The King's Man
De
Kingsman à King’s Man
« Kingsman »,
après le « sequel », place au « prequel ». Souvenez-vous.
Le premier volet proposait un divertissement pop ultra fun et purement jouissif.
Résultat : un triomphe au box-office mondial. Le deuxième opus, totalement
dispensable, s’était vautré dans la surenchère et le ridicule. Verdict :
une réussite commerciale (!) Mais cette séquelle a tout de même laissé des…
séquelles ! Surtout dans l’esprit du cinéphile. Du coup, c’est peu dire
que nous redoutions ce que Matthew Vaughn allait nous pondre pour la suite de
cette franchise en demi-teinte. Toutefois, l’espoir était permis car le
réalisateur britannique avait d’emblée annoncé vouloir explorer l’univers de la
saga en revenant aux sources, en expliquant la genèse de l’agence d’espionnage
privée. L’occasion de changer de costume, de décor, de point de vue, mais aussi
de ton et d’enjeux narratifs. Ah oui, et de graphie également : « The
King’s Man ».
Quand
la fiction raconte l’Histoire
Flashback au début du
siècle passé, à l’aube de la Grande Guerre. Alors que l’instabilité dans le
monde grandit, un Anglais au service de la couronne (d’où le changement du
titre) se lance dans une course contre la montre pour contrecarrer les plans
machiavéliques d’une organisation secrète qui s’emploie à semer le chaos entre
les différentes puissances. Petit avertissement au passage : le cinéaste
se contrefout de la vérité historique. Pour ce dernier, la grande Histoire est une matière malléable ne servant qu’à alimenter des destinés bigger than life et des trajectoires
improbables. L’attentat de Sarajevo est ainsi totalement revu et corrigé. Mieux
vaut ne pas être allergique à l’emprise de la fiction sur la fidélité des
événements. Le parti-pris aurait pu être intéressant si le récit se montrait
plus sagace et ingénieux. Ici, c’est juste gratuit. Pis, l’intrigue principale
est cousue de fil blanc. Sauvons toutefois le twist du milieu de métrage,
plutôt audacieux.
Sur
un autre ton !
Le plus
dérangeant dans ce nouvel épisode, c’est la tonalité foutraque de l’ensemble.
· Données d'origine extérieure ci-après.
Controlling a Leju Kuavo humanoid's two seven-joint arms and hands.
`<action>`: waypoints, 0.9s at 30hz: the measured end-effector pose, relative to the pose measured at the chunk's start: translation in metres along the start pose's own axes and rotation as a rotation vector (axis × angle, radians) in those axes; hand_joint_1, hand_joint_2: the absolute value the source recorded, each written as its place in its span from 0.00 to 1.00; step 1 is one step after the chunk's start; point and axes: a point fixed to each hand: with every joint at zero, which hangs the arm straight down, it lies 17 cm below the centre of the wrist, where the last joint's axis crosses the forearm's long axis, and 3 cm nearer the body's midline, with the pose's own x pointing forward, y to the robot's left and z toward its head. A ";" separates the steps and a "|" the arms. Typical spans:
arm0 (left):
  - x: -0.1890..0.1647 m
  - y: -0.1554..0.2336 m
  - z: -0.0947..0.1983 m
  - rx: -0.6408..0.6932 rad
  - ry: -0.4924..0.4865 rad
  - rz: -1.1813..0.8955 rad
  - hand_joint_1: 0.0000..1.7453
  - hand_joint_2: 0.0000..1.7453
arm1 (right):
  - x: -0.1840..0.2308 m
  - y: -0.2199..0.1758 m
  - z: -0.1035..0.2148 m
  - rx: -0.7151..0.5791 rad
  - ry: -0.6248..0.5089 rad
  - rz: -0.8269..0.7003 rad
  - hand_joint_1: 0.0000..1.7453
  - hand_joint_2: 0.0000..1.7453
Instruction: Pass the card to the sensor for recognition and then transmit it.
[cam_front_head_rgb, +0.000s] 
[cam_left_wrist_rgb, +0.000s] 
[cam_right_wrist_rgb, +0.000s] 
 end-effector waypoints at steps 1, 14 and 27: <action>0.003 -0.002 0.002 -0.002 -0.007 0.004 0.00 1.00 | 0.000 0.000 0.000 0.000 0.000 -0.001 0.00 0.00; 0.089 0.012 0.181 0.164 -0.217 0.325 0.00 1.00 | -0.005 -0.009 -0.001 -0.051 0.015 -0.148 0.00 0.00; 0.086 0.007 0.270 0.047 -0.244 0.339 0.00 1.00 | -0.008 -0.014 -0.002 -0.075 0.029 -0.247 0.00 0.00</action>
Sombre, moins drôle et plus sérieux que les deux premiers numéros, ce grand
spectacle usiné à la manière d’un grand huit ne parvient jamais à trouver le
ton juste, alternant les joyeusetés burlesques et autres bouffonneries avec des
élans solennels et une gravité sortie de nulle part. Ce manque d’homogénéité
pénalise lourdement le métrage qui peine à passer la seconde avec son rythme en
dents de scie. La forme cartoonesque
allège constamment les moments où le récit entreprend d'injecter des émotions. Dommage.
Vidé de toute substance, le scénario se déroule alors sans aspérité et le
spectateur, totalement détaché, de n’y voir aucun réel intérêt. Si cela ne gêne
pas les pupilles et n’empêche en rien la compréhension des péripéties loufoques
racontées, on peine à s’émouvoir et à prendre tout cela très au sérieux.
Un
roller coaster décérébré
Si vous survivez à
l’amorce plutôt laborieuse, vous risquez toutefois de prendre un certain
plaisir à suivre cette épopée aventureuse et explosive peu avare en moments de
bravoure. Car s’il y a bien un langage que le cinéaste maîtrise, c’est bien
celui de la caméra, n’hésitant pas à redéfinir la grammaire cinématographique
dans des séquences d’action virevoltantes. Une qualité qu’il s’est efforcé à
déployer tout au long de cette licence. Inventive et ludique, sa mise en scène
multiplie les mouvements de caméra improbables et les plans vertigineux, le
tout cuisiné dans un montage frénétique haletant à vous mettre la tête à
l’envers. Il faut voir la scène de cet olibrius de Raspoutine (époustouflant Rhys
Ifans) se battant à la manière d’un danseur du Bolchoï. Un must ! Le reste
du casting est au diapason : Ralph Fiennes, jamais pris en défaut
dans sa carrière, est parfait, tout comme Gemma Arterton, Djimon Hounsou et Harris
Dickinson.
En substance, dans sa
dimension de divertissement décérébré, cette superproduction fait le job sans
trop forcer. Mais c’est justement parce qu’elle n’ambitionne rien d’autre que
cela en fait une pellicule inégale et peu mémorable.